DIRECTIONS: What is the number of lines below that hold "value"? Answer with that number only.

** Opening EXTRACTED RECORDS block **

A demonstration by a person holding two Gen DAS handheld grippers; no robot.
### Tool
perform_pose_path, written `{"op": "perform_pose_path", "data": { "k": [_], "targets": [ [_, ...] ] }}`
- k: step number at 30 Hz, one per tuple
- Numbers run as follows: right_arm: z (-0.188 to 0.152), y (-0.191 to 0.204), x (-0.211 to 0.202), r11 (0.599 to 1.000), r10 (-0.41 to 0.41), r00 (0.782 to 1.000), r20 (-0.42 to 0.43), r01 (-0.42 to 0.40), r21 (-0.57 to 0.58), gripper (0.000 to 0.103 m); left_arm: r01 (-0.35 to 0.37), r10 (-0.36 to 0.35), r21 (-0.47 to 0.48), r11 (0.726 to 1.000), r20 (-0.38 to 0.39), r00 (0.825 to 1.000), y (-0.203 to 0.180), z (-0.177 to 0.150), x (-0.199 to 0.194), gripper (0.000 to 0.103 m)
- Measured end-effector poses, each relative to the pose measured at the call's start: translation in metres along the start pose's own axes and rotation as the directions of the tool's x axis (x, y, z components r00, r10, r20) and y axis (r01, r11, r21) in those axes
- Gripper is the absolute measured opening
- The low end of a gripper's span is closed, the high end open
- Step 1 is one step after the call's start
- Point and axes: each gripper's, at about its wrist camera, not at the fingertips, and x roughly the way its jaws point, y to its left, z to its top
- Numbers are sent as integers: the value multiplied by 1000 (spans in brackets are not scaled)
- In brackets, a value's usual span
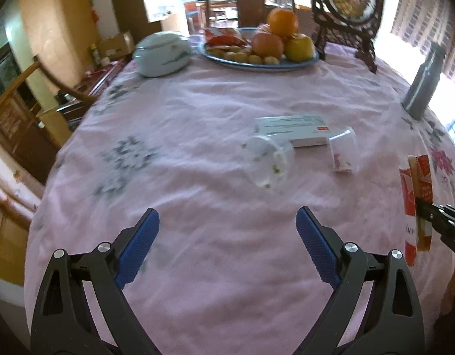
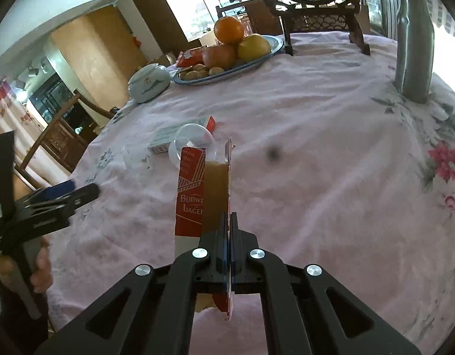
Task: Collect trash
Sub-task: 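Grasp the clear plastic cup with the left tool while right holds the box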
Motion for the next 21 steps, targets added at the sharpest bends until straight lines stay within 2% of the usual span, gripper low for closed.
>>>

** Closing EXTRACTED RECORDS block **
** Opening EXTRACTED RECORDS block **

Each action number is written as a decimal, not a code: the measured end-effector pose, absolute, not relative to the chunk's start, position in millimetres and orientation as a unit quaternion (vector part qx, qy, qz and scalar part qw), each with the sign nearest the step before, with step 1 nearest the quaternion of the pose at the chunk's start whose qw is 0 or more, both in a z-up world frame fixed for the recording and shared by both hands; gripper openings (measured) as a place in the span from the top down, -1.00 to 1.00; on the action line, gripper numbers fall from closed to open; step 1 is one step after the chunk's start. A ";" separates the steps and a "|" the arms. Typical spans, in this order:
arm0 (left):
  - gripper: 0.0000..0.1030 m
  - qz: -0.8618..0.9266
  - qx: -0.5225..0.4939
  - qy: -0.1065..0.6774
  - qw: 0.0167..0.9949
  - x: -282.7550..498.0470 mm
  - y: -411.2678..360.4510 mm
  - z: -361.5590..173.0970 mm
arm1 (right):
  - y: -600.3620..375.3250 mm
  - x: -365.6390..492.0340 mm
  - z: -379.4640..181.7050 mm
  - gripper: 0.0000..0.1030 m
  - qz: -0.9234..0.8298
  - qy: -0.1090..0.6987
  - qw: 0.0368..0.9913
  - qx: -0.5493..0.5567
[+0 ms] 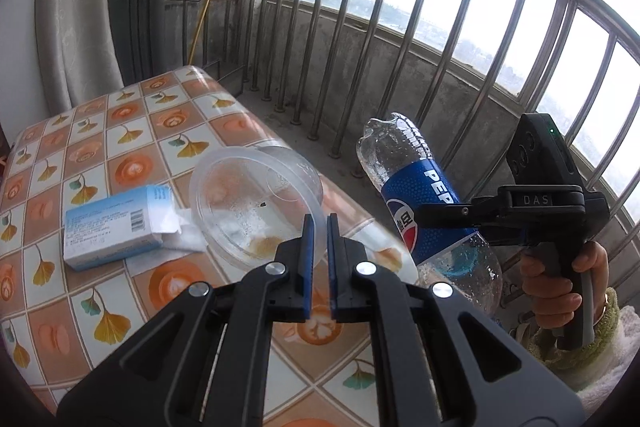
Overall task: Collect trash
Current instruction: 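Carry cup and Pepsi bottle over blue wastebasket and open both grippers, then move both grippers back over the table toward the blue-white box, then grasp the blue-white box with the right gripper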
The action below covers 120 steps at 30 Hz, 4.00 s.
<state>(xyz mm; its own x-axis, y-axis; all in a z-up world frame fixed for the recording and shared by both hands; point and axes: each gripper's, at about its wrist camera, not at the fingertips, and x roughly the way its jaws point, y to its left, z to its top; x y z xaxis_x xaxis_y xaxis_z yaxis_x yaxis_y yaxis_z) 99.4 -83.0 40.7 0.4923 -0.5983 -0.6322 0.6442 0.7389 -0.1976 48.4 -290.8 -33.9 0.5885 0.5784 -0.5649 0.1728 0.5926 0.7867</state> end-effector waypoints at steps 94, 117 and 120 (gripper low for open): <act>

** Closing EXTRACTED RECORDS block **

COMPLETED EXERCISE: 2